Gramática de la vida

Ésta es nuestra obligación hacia el niño; darle un rayo de luz y seguir nuestro camino. -María Montessori.

24 de enero, 2023 textos de maria del carmen maqueo

Justo hace un par de días me enteré del fallecimiento de Roberto, un buen amigo virtual, al cual nunca tuve ocasión de conocer en persona. Compartíamos muchos gustos afines, la misma profesión de médicos, él en la especialidad de Cardiología; amantes de la buena música, aunque él con mucho me llevaba ventaja, experto en hallar grabaciones clásicas poco conocidas, que no dudaría en compartir durante muchos años con su círculo virtual, desde Buenos Aires. De igual manera publicaba imágenes de reuniones familiares, viajes y actividades culturales. Menciono todo lo anterior porque, visto así, acabo de perder un gran amigo, aun cuando  la forma más cercana de comunicarnos fue videollamada, pero tan cercano como muchos otros a quienes conozco en forma presencial. Ese día inicié mi reflexión de cada domingo, que envío junto con la actualización semanal de mi blog (https://contraluzcoah.blogspot/) precisamente señalando su partida, y lo que implica el acompañamiento que hacemos unos de otros a lo largo de la vida.

Durante el domingo jugaron en mi cabeza varias preposiciones que hoy deseo plasmar por escrito: “Por, para y con”. En este caso aplicadas a las relaciones interpersonales, a esos lazos de unión que se dan entre dos personas, de muy distintas maneras, con muy variados resultados.   Vamos conociendo otros seres humanos con los que podremos establecer, desde encuentros fugaces e intrascendentes, hasta relaciones permanentes, como fue el caso de mi amigo Roberto, quien tenía más de cincuenta años de matrimonio con su esposa Kapitolina. De orígenes distintos, de gustos que fueron aprendiendo a acoplar por el camino; guardaré de su relación de pareja el recuerdo de quienes han vivido de manera armónica con aquello que les rodea, aunque manteniendo cada uno sus propias pasiones: él por su profesión y por la música; ella por el cultivo de flores exóticas y la comida tradicional, entre otras actividades que desde el inicio definieron a uno y otra sin conflicto, respetando la vida del compañero de camino. Formaron una familia amorosa que ahora lamenta la partida del padre, pero se queda con un cúmulo inagotable de memorias y enseñanzas, que lo mantendrán vivo entre ellos, así  como entre quienes tuvimos la fortuna de conocerlo de otras formas.

Por, para y con: hay quien puede preguntarnos quién es la persona más importante en nuestra vida, y de entrada no dudaremos en mencionar la pareja, los padres o los hijos. Sentimos que vivimos por y para ellos, y que cualquier otra cosa es secundaria. Sin embargo, en un segundo análisis, podremos descubrir que la persona más importante en la vida es uno mismo, por simple sentido común.  Si no me amo a mí mismo, no estoy en capacidad de amar a otros.  No es gratuita la mención bíblica de: “Ama a tu prójimo como a ti mismo”, lo que lleva implícito que primero tengo que amarme a mí mismo, para cumplir con este mandamiento.

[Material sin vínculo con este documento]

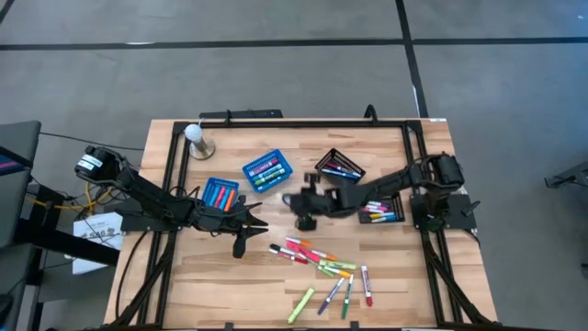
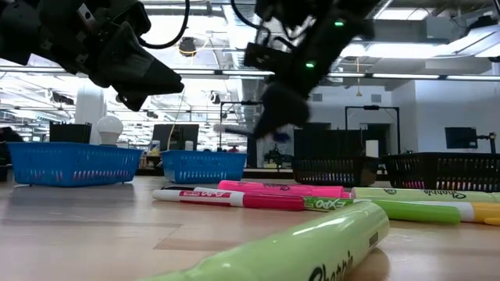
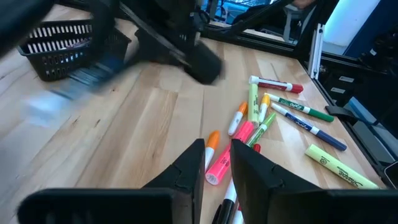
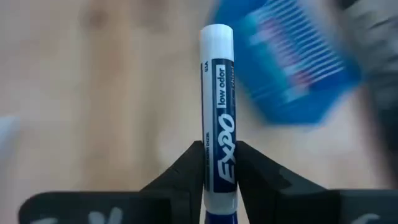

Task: Pick & Place Markers
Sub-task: Put the blue marker pen into the right blue bin

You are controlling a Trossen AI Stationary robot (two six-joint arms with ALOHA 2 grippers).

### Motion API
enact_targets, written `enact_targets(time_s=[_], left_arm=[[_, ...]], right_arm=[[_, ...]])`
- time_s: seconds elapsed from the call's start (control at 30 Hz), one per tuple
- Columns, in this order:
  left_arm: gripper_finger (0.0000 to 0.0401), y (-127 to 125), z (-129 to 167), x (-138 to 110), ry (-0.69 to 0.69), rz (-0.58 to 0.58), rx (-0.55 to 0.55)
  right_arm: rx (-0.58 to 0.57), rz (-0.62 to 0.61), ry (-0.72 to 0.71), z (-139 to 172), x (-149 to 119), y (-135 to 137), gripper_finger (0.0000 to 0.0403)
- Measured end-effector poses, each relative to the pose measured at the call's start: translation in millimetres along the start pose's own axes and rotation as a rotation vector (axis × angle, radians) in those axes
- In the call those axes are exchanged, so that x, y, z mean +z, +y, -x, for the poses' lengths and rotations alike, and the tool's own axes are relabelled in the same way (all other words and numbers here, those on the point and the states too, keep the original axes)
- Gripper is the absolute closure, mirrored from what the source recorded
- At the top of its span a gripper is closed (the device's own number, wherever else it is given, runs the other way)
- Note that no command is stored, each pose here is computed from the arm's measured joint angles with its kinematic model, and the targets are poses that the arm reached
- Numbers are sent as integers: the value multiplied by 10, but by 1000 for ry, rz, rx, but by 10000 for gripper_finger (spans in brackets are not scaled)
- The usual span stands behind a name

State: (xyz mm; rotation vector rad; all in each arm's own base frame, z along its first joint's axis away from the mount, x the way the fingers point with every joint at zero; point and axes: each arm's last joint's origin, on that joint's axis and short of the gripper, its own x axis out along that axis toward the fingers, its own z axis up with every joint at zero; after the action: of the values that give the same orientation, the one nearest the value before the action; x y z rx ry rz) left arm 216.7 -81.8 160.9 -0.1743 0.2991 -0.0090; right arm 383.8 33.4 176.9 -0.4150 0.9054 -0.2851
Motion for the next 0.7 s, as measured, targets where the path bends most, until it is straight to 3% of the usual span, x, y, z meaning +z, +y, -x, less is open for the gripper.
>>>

Por, para y con: las películas mexicanas de la época de oro dan cuenta de esos ideales de mediados del siglo pasado: Vivir para los demás sin importar que se nos fuera la vida en ello.  Viene a mi mente la imagen de Marga López en el papel de resignada madre mexicana, costurera de oficio, que va perdiendo la vista, pero se niega a destinar un solo peso en una revisión médica y posible compra de anteojos, para no “molestar” a sus hijos adultos. Sacrificarse hasta la muerte de forma absurda para el hogar, para la familia, para otras causas más allá de sí misma, sin establecer prioridades sensatas.

Por, para y con: finalmente viene “con”, la preposición liberadora que parte del amor propio, de cuidarme y satisfacer mis necesidades personales, y así  estar en condiciones de salir a acompañar a otros. Sentir que yo soy la razón que impulsa mi ánimo cada mañana, que no necesito más estímulo para activarme, y que me siento feliz conmigo mismo, como dicen los franceses: Ȇtre bien dans sa peau.

En estas condiciones, ahora sí, andar el camino de la vida con la pareja, los hijos, los amigos…Con ellos, acompañándolos, respetando cada uno su espacio; dándose oportunidad de un crecimiento personal individual. Así como llegan van partiendo de nuestro lado, de manera circunstancial algunos, definitiva otros, pero siempre tendremos la compañía de nosotros mismos, hasta el final. Hoy sé que Roberto ha partido después de una vida plena y productiva.  Kapitolina vive su dolor de esposa, pero sigue su propio camino, porque se tiene a ella misma en primer término, después a sus seres queridos, y aún hay mucho por vivir.